In general, here are the benefits and risks (source: meteck.org/wine.html):
Risks of Red Wine
- Alcohol: the presence of alcohol is the greatest cancer risk of drinking red wine. As cancer risk increases with regular and heavy consumption of alcohol, it is important to keep quantities in check. You don't have to be 'drunk' to consume too much.
- Tannin: plant polyphenols and may cause headaches
- Sulfites: some people are sensitive to sulfites
Benefits of Red Wine
- Reduced Coronary Heart Diseases: wine is altering the blood lipid levels. It lowers the total cholesterol count, and raises the high density lipoprotein (HDL) levels.
- Maintains the Immune System: According to a study published by the University of Florida, red wine does not suppress the immune system like other alcoholic beverages.
- Polyphenols in wine: like the tannin mentioned above, do have a positive effect on your body as well: they are excellent antioxidants.
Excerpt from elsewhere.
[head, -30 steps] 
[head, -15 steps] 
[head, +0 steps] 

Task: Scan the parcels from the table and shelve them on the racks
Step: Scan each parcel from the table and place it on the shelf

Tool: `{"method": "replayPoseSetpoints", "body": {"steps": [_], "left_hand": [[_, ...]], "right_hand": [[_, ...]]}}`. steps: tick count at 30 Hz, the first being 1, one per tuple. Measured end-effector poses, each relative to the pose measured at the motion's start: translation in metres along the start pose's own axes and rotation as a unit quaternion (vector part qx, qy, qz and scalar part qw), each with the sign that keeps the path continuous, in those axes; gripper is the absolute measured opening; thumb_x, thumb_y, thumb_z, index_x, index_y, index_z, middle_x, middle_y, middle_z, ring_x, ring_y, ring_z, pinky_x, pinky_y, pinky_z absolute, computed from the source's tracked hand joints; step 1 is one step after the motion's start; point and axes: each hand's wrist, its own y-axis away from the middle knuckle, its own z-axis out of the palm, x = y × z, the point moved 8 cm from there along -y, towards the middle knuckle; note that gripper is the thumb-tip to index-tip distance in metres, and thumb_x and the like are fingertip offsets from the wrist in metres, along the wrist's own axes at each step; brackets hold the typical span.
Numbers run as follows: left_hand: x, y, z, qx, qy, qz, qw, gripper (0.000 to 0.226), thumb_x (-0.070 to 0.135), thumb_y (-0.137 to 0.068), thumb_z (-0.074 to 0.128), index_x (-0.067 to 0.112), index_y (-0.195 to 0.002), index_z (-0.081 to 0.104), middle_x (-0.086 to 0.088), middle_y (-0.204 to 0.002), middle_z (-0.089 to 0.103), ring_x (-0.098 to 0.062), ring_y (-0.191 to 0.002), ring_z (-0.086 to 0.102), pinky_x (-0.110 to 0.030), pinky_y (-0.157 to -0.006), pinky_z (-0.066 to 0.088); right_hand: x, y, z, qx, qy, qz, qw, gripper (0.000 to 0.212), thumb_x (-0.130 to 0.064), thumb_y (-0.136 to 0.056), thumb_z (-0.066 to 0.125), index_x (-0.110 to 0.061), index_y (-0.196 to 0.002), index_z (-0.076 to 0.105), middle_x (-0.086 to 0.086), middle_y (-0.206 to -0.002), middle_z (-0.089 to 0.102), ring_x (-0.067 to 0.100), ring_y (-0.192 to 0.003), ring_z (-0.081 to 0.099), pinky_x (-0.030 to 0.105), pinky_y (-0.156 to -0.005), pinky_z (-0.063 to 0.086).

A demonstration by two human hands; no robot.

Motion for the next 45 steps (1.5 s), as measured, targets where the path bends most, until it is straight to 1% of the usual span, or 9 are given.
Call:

In short: they lower total cholesterol and blood pressure, lessen risks of cancer, stimulate the immune system, and have anti-bacterial properties.
- Resveratrol (trans-3,5,4'-trihydroxystilbene): is a naturally occurring antioxidant too that decreases the stickiness of blood platelets and helps blood vessels remain open and flexible. It is said that it inhibits the enzymes that can stimulate cancer-cell growth and suppress immune response.
- Flavonoids: Red grapes contain flavonoids, also powerful antioxidants that work as cancer preventives.
- Anti-bacterial activity: In a study of 1800 people, scientists tested for the presence of Helicobacter pylori, which causes ulcer infections. Compared to non-drinkers, those who had one glass of wine a day had 7% fewer of these bacteria.
- Anti-stress: wine does have a calming influence (surprise, surprise). The fact that a dinner is accompanied by a drink which helps the body relax and unwind can help the mental transition between work and relaxation. Also, people fighting other illnesses can combat them better when calm and focused.